About this exercise. The answer must be the data, repeated exactly.

Data shown.
┄┄┄┄┄┄
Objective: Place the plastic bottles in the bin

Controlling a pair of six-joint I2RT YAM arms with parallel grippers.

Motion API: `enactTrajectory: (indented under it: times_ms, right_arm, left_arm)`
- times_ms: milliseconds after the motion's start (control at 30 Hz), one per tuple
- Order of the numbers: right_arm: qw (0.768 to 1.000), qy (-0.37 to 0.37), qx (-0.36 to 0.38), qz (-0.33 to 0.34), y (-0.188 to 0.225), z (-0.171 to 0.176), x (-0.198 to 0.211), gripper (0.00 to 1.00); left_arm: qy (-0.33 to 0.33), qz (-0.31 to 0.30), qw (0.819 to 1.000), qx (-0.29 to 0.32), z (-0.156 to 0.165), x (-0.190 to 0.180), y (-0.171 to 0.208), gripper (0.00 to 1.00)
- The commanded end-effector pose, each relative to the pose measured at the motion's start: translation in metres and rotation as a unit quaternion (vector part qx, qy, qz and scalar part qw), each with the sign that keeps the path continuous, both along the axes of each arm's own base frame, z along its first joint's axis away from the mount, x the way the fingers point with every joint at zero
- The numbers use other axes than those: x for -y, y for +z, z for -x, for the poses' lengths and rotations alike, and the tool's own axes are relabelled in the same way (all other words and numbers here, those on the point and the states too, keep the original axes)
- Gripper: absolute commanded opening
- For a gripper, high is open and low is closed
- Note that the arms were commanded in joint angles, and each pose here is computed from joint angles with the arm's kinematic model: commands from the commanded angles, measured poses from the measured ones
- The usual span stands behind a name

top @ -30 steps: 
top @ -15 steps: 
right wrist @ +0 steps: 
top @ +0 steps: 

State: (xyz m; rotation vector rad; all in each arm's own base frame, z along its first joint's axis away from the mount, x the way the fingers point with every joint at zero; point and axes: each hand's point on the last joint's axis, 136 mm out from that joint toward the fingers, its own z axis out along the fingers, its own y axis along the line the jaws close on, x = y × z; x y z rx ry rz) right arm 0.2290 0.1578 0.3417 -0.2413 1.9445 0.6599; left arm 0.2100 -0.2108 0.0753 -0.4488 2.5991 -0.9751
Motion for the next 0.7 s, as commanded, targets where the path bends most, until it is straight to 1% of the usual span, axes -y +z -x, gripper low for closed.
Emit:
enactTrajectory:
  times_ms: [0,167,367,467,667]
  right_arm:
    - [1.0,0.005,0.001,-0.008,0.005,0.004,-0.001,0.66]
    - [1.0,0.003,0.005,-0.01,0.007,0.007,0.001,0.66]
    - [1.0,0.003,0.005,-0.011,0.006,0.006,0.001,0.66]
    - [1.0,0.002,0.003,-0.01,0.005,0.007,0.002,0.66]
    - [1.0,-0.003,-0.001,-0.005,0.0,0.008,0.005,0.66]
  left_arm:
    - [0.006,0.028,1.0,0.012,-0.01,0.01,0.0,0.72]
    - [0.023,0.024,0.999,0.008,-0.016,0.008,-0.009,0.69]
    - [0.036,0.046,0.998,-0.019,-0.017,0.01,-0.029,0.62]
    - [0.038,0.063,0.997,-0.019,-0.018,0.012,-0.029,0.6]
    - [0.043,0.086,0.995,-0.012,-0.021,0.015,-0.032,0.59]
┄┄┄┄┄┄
Exercise answer.
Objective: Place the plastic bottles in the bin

Controlling a pair of six-joint I2RT YAM arms with parallel grippers.

Motion API: `enactTrajectory: (indented under it: times_ms, right_arm, left_arm)`
- times_ms: milliseconds after the motion's start (control at 30 Hz), one per tuple
- Order of the numbers: right_arm: qw (0.768 to 1.000), qy (-0.37 to 0.37), qx (-0.36 to 0.38), qz (-0.33 to 0.34), y (-0.188 to 0.225), z (-0.171 to 0.176), x (-0.198 to 0.211), gripper (0.00 to 1.00); left_arm: qy (-0.33 to 0.33), qz (-0.31 to 0.30), qw (0.819 to 1.000), qx (-0.29 to 0.32), z (-0.156 to 0.165), x (-0.190 to 0.180), y (-0.171 to 0.208), gripper (0.00 to 1.00)
- The commanded end-effector pose, each relative to the pose measured at the motion's start: translation in metres and rotation as a unit quaternion (vector part qx, qy, qz and scalar part qw), each with the sign that keeps the path continuous, both along the axes of each arm's own base frame, z along its first joint's axis away from the mount, x the way the fingers point with every joint at zero
- The numbers use other axes than those: x for -y, y for +z, z for -x, for the poses' lengths and rotations alike, and the tool's own axes are relabelled in the same way (all other words and numbers here, those on the point and the states too, keep the original axes)
- Gripper: absolute commanded opening
- For a gripper, high is open and low is closed
- Note that the arms were commanded in joint angles, and each pose here is computed from joint angles with the arm's kinematic model: commands from the commanded angles, measured poses from the measured ones
- The usual span stands behind a name

top @ -30 steps: 
top @ -15 steps: 
right wrist @ +0 steps: 
top @ +0 steps: 

State: (xyz m; rotation vector rad; all in each arm's own base frame, z along its first joint's axis away from the mount, x the way the fingers point with every joint at zero; point and axes: each hand's point on the last joint's axis, 136 mm out from that joint toward the fingers, its own z axis out along the fingers, its own y axis along the line the jaws close on, x = y × z; x y z rx ry rz) right arm 0.2290 0.1578 0.3417 -0.2413 1.9445 0.6599; left arm 0.2100 -0.2108 0.0753 -0.4488 2.5991 -0.9751
Motion for the next 0.7 s, as commanded, targets where the path bends most, until it is straight to 1% of the usual span, axes -y +z -x, gripper low for closed.
Emit:
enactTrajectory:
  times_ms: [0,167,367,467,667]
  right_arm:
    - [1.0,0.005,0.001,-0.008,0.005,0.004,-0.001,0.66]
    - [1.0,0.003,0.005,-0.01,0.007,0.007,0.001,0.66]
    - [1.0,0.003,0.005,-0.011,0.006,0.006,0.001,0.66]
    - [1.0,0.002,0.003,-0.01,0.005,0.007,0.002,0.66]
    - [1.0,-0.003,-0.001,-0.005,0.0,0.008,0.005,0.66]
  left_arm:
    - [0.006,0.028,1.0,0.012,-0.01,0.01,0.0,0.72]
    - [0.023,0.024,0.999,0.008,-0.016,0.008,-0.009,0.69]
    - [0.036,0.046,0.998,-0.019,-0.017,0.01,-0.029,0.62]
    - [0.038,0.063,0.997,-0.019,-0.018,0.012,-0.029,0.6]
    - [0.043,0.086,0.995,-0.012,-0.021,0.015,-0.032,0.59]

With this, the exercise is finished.